I had a bit of a Couture thing going last weekend and ordered half a dozen books on Haute Couture and Historical Fashion from the library (God bless public libraries).
BTW did you know the difference between Haute Couture and Couture? For a fashion house to call its garments Haute Couture it must follow the rules laid down by the Paris Chamber of Commerce which are –
- Design made-to-order for private clients, with one or more fittings.
- Have a workshop (atelier) in Paris that employs at least fifteen people full-time.
- Each season (i.e. twice a year) present a collection to the Paris press, comprising at least thirty-five runs/exits with outfits for both daytime wear and evening wear.
When selected they then become members of the Chambre Syndicale de la Haute Couture. What an excellent way to keep skilled embroiderers, hat makers etc in work. I wonder if British couturiers do the same sort of thing.

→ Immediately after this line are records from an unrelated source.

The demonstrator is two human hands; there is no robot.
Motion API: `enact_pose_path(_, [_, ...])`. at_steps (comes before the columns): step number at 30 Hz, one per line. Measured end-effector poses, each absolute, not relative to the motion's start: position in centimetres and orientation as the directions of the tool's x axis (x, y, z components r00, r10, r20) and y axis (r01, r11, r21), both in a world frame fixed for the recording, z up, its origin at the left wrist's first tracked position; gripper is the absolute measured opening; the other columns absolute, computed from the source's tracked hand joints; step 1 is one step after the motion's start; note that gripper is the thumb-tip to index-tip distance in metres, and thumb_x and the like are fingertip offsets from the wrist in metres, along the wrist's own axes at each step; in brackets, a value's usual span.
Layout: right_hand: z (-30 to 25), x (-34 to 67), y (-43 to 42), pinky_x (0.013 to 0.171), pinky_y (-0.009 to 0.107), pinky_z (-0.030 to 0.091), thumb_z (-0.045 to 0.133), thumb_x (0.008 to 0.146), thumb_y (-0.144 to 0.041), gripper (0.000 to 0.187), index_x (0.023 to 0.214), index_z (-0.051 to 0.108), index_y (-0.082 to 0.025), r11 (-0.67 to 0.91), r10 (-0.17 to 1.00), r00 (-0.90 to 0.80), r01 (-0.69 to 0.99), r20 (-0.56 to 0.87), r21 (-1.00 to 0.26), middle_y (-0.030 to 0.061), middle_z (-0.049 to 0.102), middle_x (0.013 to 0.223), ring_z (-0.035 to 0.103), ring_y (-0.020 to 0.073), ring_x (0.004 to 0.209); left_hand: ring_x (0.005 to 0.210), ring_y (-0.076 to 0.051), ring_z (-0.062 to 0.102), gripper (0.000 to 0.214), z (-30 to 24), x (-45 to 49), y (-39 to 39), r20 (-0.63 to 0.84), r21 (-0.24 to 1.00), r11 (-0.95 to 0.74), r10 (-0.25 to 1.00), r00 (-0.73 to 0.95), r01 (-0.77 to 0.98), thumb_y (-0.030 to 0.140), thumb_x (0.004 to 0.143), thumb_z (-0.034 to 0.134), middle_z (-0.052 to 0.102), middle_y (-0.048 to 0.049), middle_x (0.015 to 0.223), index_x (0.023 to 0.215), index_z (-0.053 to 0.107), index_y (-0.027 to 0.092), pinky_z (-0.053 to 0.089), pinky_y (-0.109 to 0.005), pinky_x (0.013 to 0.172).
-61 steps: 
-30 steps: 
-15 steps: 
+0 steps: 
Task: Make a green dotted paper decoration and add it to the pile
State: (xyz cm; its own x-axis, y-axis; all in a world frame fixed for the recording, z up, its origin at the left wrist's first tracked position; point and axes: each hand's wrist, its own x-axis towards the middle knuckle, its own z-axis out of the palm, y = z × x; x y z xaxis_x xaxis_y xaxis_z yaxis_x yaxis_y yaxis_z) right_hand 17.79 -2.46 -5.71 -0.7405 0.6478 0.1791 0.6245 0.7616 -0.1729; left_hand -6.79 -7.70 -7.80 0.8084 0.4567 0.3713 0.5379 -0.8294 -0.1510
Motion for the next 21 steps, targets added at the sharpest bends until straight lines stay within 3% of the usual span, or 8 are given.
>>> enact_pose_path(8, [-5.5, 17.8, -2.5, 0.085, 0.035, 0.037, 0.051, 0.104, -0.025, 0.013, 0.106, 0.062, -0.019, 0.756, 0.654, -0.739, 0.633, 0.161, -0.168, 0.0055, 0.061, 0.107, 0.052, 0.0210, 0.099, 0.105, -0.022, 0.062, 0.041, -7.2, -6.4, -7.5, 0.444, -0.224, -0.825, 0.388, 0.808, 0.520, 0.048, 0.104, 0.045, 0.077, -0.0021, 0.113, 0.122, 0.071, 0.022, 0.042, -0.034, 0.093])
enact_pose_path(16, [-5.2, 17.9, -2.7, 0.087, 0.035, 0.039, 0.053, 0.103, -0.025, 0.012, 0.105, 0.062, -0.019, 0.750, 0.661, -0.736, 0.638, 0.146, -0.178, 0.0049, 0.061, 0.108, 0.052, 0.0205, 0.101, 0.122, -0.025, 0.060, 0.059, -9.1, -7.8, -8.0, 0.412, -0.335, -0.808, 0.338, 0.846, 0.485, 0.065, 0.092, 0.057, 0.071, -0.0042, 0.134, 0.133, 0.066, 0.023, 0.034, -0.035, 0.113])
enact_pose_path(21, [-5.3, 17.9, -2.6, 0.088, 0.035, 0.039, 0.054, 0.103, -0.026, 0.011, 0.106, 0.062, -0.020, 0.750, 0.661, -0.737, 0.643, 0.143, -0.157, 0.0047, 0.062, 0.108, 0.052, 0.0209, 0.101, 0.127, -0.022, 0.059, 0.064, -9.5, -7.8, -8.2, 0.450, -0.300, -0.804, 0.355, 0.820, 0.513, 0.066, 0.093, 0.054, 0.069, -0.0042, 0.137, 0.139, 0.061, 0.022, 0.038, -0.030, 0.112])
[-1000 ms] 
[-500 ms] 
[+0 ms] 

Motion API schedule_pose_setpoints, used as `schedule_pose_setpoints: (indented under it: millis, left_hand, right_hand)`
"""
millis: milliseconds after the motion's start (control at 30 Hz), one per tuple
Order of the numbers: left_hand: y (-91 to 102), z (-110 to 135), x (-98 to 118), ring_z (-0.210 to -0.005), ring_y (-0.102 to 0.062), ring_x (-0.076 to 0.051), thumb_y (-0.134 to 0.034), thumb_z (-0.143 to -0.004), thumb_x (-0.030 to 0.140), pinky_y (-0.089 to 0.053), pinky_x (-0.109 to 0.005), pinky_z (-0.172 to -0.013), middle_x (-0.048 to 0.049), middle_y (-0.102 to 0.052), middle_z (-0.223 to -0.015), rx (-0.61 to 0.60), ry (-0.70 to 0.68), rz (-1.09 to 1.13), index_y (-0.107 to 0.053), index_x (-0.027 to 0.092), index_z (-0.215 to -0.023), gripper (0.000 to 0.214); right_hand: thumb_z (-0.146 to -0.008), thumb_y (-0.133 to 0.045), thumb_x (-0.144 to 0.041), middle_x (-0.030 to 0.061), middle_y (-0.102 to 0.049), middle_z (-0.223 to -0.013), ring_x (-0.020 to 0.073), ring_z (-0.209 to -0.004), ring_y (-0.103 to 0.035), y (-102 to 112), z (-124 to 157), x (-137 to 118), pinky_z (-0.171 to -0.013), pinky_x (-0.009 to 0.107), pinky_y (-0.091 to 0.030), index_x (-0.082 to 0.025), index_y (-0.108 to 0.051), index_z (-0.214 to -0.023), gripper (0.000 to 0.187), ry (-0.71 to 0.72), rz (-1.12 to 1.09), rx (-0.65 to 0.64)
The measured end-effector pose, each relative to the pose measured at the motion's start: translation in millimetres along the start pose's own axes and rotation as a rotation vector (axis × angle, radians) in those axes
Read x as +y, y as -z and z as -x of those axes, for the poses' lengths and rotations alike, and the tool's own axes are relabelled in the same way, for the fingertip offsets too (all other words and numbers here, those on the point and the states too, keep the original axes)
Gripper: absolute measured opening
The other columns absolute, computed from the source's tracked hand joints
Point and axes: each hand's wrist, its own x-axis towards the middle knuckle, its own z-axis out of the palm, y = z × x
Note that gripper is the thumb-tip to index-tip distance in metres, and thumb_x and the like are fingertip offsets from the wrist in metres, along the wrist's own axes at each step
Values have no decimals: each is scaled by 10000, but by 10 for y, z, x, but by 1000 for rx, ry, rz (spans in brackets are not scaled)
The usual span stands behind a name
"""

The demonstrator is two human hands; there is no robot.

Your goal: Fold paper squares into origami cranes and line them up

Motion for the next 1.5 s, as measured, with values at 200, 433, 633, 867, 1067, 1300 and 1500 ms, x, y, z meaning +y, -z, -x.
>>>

Anyway, back to the books. Whilst leafing through them and salivating over the beautiful outfits I came to the conclusion that modern fashion designers could learn a thing from the old Masters. I fell in love with this coat (made in 1919) from Paul Poiret.
It’s stunning. The cream design down the front is leather filigree and hand sewn to the coat. The collar is fur which is not so nice. I was thinking that something like this could be recreated – machine embroidered design on the front with a thick man made fleece fabric for the collar. The more I looked at it the more I felt the urge to make a tribute coat, so now I am looking around to source fabric and suitable designs for the front………watch this space.
Elsa Schiaparelli also knew a thing or two about embroidery. At the height of her fame in the late 30s to early 40s she was producing beautiful pieces like these. My favourite is the Elephant Embroidery. She was a designer ahead of her time.
And what about this from 1951 – a ball gown designed by Jacques Fath.
Must go now before my sweaty palms ruin these lovely books. Also I’m just about to take delivery of the book “The Collection of the Kyoto Costume Institute.” Be still my beating heart!